My first book, entitled 'Blood and Religion: The Unmasking of the Jewish and Democratic State', was published by Pluto Press in spring 2006. It concerns Israel's treatment of its Palestinian citizens during the second intifada, and the real reasons for the policies of territorial separation evident in the Gaza disengagement and the building of the West Bank wall. It argues that, threatened by predictions that the combined Palestinian population inside Israel and the Occupied Territories will soon outnumber the region's Jews, Israel decided to create an expanded fortress state, where only Jewish blood and Jewish religion count
To find out more about my books, click here
Why my reporting is different I have chosen to position myself in the region in two ways - one professional, the other geographical - that distinguish me from colleagues. This approach gives me greater freedom to reflect on the true nature of the conflict and provides me with fresh insight into its root causes.
Professionally, I am one of the few journalists regularly writing about the region who work as an independent freelancer. I choose the issues I wish to cover, so I am not constrained by the ‘treadmill’ of the mainstream media, which require an endless flow of instant copy and analysis. I am also not tied to the mainstream agenda, which gives disproportionate coverage to the concerns of the powerful, in this case the Israeli and American positions - in the US media to a degree that makes much of their Israel/Palestine reporting implausible. I also rarely accept commissions, restricting myself to topics that I consider to be the most revealing about the conflict.
Geographically, I am the first foreign correspondent to be based in the Israeli Arab city of Nazareth, in the Galilee. Most reporters covering the conflict live in Jerusalem or Tel Aviv, with a handful of specialists based in the West Bank city of Ramallah. The range of stories readily available to reporters in these locations reinforces the assumption among editors back home that the conflict can only be understood in terms of the events that followed the West Bank and Gaza’s occupation in 1967. This has encouraged the media to give far too much weight to Israeli concerns about ‘security’ - a catch-all that offers Israel special dispensation to ignore its duties to the Palestinians under international law.
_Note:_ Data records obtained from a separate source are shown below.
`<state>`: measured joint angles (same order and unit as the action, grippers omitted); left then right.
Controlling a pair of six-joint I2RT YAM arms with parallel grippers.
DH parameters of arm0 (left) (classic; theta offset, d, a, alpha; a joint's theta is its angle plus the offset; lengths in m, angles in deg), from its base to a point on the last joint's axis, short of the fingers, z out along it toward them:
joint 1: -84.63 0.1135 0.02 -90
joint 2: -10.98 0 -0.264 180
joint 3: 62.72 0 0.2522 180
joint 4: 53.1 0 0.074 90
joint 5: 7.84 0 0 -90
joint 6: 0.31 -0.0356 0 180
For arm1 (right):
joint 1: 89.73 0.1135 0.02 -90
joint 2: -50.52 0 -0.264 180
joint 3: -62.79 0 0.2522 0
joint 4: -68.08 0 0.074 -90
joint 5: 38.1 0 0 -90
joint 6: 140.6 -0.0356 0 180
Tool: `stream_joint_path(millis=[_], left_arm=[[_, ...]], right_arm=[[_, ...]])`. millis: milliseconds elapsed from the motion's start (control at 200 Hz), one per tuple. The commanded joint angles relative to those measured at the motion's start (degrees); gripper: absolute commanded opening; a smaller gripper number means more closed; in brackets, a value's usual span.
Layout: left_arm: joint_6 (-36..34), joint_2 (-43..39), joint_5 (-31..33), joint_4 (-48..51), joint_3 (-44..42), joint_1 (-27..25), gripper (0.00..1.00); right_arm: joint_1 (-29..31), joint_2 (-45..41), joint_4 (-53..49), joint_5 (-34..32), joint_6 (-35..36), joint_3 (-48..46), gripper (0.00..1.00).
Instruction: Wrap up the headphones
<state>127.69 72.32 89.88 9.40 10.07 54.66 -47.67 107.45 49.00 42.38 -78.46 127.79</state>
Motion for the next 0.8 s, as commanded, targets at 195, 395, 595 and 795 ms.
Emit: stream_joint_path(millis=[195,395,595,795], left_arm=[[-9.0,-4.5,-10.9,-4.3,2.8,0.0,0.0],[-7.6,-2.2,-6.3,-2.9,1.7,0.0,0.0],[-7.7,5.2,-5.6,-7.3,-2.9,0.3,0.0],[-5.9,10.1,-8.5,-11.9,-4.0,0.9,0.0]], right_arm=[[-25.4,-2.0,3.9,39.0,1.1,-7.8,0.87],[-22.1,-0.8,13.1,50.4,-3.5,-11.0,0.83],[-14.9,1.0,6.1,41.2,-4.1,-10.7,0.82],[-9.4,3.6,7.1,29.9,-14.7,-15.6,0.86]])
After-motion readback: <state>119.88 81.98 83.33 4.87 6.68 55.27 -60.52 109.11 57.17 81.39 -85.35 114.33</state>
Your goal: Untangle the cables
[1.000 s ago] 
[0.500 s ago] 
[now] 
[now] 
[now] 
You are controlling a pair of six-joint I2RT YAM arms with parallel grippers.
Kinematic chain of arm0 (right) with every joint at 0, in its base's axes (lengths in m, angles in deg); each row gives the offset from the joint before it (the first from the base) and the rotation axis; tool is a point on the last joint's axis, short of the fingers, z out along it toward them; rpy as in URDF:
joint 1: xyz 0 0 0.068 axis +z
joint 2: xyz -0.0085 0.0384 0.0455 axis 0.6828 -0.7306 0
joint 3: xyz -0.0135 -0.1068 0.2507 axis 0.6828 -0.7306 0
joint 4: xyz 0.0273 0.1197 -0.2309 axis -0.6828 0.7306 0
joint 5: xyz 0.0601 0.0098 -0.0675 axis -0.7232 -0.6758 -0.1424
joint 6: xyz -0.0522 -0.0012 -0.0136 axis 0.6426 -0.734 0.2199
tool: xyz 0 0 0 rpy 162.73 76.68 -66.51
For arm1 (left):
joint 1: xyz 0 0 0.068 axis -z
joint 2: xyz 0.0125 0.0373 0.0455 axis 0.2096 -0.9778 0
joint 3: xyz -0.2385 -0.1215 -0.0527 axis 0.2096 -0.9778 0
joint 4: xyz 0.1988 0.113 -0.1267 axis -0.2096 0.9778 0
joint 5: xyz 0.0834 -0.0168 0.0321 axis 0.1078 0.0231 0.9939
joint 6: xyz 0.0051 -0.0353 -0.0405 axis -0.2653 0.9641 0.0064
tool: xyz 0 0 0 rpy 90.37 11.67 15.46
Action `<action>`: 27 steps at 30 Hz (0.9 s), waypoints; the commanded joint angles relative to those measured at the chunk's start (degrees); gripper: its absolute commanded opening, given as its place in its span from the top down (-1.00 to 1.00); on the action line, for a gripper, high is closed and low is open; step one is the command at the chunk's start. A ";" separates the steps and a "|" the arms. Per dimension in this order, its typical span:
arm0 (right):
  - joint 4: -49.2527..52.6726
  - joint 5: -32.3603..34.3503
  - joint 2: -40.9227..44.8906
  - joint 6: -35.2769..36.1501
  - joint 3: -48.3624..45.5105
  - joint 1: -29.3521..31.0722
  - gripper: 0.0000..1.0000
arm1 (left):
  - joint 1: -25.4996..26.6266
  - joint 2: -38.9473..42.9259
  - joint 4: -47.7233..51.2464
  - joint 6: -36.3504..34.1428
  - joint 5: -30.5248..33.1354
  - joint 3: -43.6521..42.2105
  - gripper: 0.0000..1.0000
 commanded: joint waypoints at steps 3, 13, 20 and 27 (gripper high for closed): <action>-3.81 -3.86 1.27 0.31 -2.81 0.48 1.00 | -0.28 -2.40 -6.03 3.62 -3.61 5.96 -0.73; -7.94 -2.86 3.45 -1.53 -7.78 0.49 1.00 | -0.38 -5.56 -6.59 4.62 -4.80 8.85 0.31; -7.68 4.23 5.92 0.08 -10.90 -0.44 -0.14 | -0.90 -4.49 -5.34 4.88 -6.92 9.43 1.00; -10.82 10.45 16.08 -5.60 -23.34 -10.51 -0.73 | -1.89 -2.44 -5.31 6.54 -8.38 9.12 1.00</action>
Many topics central to the dispute between Israelis and Palestinians, including the plight of the refugees and the continuing dispossession of Palestinians living as Israeli citizens, do not register on most reporters’ radars.
From Nazareth, the capital of the Palestinian minority in Israel, things look very different. There are striking, and disturbing, similarities between the experiences of Palestinians inside Israel and those inside the West Bank and Gaza. All have faced Zionism's appetite for territory and domination, as well as repeated attempts at ethnic cleansing. These unifying themes suggest that the conflict is less about the specific circumstances thrown up by the 1967 war and more about the central tenets of Zionism as expressed in the war of 1948 that founded Israel and the war of 1967 that breathed new life into its settler colonial agenda.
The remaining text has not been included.